Immuta and BigID discovery versus enforcement
Zachary Friedman, associate director of product management at Immuta, on security in the modern data stack
The overlap matters because data discovery is becoming table stakes, while the real product boundary sits at what happens after a field is identified. Immuta starts from access control inside cloud data platforms, then uses classification to drive policies on rows and columns. BigID starts from broad discovery and inventory across many systems, then layers privacy, governance, and remediation workflows on top of that inventory.
-
In practice, both products can scan data and recognize sensitive fields like names, emails, or addresses. Immuta then uses those tags to decide who can query that data in Snowflake and similar platforms. BigID uses the same scan step more broadly to map where sensitive data lives across warehouses, SaaS apps, files, and on prem stores.
-
That is why the two often coexist.
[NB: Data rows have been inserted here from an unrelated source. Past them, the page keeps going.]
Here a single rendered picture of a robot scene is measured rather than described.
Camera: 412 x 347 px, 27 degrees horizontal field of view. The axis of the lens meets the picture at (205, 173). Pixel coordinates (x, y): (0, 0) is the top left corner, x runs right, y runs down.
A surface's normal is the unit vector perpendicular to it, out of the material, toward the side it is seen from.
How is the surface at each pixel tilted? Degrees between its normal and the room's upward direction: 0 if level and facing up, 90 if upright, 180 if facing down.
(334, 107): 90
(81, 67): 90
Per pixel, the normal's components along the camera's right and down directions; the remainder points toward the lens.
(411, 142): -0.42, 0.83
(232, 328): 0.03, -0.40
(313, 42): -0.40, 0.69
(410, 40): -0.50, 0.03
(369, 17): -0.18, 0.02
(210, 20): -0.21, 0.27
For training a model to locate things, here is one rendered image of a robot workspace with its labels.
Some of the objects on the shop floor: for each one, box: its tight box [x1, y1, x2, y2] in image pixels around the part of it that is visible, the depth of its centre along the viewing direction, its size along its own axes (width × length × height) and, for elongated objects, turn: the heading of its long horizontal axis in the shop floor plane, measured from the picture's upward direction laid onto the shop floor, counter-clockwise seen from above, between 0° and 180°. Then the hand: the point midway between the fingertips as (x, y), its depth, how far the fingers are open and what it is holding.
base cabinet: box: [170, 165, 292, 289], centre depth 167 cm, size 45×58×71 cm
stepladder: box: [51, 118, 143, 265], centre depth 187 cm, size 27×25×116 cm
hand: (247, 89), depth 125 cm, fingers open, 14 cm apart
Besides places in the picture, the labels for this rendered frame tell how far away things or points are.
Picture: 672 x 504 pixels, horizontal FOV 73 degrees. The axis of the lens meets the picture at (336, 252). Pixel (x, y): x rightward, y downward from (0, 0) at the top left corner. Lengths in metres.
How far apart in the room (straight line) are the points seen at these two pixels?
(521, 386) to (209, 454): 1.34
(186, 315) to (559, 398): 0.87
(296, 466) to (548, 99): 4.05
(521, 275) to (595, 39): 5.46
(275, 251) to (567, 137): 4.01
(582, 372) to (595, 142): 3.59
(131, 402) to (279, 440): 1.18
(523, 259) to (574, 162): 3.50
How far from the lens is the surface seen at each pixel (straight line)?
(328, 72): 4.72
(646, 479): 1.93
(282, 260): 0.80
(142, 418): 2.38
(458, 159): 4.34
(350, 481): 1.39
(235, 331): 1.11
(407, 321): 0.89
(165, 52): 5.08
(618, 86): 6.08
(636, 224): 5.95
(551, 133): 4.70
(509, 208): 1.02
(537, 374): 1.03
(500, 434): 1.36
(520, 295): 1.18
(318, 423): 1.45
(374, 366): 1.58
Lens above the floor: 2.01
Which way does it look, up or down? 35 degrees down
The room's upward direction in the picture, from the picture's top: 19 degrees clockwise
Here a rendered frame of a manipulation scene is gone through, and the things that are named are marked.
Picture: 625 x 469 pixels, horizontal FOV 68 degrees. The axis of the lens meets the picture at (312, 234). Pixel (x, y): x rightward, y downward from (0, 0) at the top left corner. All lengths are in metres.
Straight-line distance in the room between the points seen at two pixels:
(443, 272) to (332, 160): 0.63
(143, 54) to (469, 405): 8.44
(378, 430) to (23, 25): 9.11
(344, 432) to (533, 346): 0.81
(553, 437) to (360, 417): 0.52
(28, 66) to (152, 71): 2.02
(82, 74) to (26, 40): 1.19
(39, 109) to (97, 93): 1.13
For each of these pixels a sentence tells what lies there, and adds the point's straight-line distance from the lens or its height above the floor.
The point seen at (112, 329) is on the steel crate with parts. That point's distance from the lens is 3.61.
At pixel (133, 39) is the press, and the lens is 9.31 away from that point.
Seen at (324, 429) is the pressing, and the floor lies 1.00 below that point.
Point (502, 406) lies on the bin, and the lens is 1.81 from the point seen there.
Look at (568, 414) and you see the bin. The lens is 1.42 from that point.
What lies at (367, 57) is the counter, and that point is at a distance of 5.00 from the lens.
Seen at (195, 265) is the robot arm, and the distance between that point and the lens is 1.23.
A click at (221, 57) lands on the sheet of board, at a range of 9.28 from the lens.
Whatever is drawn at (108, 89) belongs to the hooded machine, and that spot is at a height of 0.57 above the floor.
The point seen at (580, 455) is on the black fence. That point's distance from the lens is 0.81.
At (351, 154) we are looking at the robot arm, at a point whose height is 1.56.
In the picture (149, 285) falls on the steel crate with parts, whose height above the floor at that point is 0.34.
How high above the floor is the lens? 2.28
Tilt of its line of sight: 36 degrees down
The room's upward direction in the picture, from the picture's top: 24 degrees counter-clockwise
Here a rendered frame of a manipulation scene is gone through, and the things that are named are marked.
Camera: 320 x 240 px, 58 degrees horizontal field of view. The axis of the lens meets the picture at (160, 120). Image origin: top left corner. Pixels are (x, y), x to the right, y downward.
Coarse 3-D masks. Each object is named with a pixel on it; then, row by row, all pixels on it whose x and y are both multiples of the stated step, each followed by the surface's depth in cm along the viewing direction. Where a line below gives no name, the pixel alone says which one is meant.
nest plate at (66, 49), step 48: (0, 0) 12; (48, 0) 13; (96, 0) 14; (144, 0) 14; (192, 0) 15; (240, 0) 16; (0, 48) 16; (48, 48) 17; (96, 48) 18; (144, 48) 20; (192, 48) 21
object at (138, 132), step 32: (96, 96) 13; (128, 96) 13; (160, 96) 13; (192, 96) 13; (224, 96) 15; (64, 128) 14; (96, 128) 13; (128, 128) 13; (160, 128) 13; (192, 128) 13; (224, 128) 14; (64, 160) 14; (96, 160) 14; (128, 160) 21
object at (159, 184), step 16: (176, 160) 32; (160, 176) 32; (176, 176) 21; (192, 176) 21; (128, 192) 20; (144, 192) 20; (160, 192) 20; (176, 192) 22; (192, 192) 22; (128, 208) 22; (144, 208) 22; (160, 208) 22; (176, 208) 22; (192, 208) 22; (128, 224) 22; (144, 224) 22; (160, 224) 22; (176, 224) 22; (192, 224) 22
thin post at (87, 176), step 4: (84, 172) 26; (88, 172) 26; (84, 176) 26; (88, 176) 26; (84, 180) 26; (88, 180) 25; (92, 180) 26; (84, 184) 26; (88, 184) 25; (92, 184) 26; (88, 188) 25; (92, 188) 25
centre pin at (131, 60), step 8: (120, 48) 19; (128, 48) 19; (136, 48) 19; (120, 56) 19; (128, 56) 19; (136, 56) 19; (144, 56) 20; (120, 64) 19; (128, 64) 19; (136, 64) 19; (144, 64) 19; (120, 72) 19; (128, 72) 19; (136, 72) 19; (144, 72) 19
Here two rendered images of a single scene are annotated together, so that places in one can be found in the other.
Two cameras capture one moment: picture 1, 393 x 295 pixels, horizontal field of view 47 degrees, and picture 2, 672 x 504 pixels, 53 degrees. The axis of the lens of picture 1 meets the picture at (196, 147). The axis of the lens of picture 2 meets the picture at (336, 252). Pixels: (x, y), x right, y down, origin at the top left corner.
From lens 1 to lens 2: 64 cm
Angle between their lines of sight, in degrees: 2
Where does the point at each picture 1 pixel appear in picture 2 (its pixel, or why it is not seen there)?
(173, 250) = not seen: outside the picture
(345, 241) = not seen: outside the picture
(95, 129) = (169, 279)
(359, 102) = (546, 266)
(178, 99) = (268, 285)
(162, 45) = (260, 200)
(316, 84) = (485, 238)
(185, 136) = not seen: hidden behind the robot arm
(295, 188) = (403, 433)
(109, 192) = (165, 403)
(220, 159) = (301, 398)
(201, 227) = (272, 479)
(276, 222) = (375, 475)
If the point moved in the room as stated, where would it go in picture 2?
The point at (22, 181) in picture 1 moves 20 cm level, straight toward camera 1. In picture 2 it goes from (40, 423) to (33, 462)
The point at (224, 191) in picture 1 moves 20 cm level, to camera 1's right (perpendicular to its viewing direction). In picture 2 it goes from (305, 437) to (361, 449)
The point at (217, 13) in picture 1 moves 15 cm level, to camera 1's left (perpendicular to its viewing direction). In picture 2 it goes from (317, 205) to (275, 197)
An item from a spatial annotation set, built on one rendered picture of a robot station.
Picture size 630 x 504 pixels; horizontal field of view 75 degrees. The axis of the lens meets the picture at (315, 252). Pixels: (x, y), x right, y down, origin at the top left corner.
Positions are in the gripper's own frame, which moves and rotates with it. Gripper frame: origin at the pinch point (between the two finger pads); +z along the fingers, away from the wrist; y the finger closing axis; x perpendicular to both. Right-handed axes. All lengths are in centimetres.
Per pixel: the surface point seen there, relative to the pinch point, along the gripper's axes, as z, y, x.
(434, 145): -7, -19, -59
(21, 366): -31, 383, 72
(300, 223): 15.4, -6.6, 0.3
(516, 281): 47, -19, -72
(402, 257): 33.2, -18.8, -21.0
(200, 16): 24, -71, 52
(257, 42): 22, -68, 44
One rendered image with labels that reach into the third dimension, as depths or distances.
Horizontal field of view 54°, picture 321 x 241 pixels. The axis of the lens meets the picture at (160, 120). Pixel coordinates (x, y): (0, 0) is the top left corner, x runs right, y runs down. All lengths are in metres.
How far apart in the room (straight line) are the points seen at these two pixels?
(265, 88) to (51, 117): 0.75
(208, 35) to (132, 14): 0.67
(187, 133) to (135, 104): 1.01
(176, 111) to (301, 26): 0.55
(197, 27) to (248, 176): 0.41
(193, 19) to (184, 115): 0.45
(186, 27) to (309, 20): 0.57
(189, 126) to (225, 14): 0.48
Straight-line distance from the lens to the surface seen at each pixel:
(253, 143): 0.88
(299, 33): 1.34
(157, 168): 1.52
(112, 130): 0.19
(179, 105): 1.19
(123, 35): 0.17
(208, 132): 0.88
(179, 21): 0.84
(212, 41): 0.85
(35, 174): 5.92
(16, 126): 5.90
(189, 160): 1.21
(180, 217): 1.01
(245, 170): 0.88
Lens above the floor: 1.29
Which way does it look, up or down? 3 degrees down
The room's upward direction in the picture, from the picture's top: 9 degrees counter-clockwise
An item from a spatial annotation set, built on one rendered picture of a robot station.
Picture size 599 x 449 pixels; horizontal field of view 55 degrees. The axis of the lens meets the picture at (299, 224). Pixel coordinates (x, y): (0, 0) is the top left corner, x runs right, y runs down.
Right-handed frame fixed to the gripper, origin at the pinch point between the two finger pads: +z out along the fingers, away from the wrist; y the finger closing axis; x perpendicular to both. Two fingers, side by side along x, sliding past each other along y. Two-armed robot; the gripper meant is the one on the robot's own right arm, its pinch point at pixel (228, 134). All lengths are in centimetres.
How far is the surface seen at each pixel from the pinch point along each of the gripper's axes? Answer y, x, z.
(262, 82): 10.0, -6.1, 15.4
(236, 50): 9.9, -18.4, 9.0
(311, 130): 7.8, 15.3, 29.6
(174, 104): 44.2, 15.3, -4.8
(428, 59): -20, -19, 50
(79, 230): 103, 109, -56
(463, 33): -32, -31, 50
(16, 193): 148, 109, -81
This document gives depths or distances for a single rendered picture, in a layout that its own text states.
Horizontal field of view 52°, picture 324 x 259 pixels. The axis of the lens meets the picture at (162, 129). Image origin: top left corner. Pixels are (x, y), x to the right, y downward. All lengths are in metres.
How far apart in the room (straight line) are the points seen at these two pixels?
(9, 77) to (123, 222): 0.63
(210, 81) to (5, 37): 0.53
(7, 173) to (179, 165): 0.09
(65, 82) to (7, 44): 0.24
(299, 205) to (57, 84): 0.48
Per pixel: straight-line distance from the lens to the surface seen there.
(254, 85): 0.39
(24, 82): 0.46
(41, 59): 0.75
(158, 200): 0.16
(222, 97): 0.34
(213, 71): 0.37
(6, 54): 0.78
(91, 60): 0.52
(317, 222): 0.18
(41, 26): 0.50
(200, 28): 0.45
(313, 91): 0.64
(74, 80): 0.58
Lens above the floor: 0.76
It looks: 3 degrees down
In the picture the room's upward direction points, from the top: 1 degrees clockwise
BigID has been positioned as an enterprise system for discovery, classification, and privacy operations, and its company page notes customers may pair it with tools like OneTrust for adjacent workflows. The interview shows the same pattern with Immuta, where some customers use BigID alongside Immuta rather than replacing it.
-
The packaging also differs. Immuta describes Secure, Detect, and Discover as one platform whose modules feed one another around enforcement. BigID sells a wider discovery and governance layer, with pricing tied to users, scanned data volume, and advanced features. That points to different buying centers, with Immuta closer to data platform teams and BigID closer to privacy, governance, and compliance owners.
Going forward, the category is likely to converge around platforms that can both find sensitive data and do something immediate with it. Immuta is well positioned when the priority is enforcing live access rules in the warehouse. BigID is well positioned when the priority is building a full map of sensitive data across the enterprise and coordinating downstream privacy and governance work.